Desnitski became a nurse and served in the 1904–1905 Russo-Japanese War and was awarded a medal.

In 1904, Desnitski met the Siamese Prince of Bishnulok, a son of King Chulalongkorn, who received a military education in St. Petersburg, and was a graduate of the Page Corps.

In 1906 they married in Istanbul's Greek Church of the Holy Trinity. She had a son Chula Chakrabongse on 28 March 1908 and they lived at the Paruskavan Palace in Bangkok.

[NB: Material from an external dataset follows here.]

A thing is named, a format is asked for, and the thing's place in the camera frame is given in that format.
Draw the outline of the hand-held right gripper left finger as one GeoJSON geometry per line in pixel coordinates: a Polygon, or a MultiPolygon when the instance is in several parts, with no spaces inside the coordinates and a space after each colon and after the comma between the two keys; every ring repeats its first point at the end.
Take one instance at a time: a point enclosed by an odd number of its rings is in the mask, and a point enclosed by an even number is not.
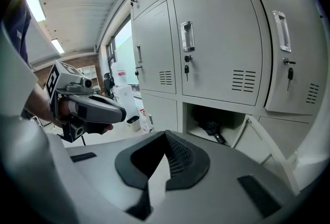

In 1919, the Prince and Desnitski divorced, but she refused a financial settlement, and left for Shanghai, where her brother had settled and there was a large Russian diaspora. She became involved in charity work there and later married American Harry Clinton Stone. They later moved to Paris, and then Portland, Oregon. Desnitski was buried in Paris.

She met her only granddaughter just once – Narisa Chakrabongse (b. 1956), the daughter of her son Chula Chakrabongse and his English wife Elizabeth Hunter. In 1995, Narisa Chakrabongse, in collaboration with Eileen Hunter (her maternal aunt), published the book Katya and the Prince of Siam.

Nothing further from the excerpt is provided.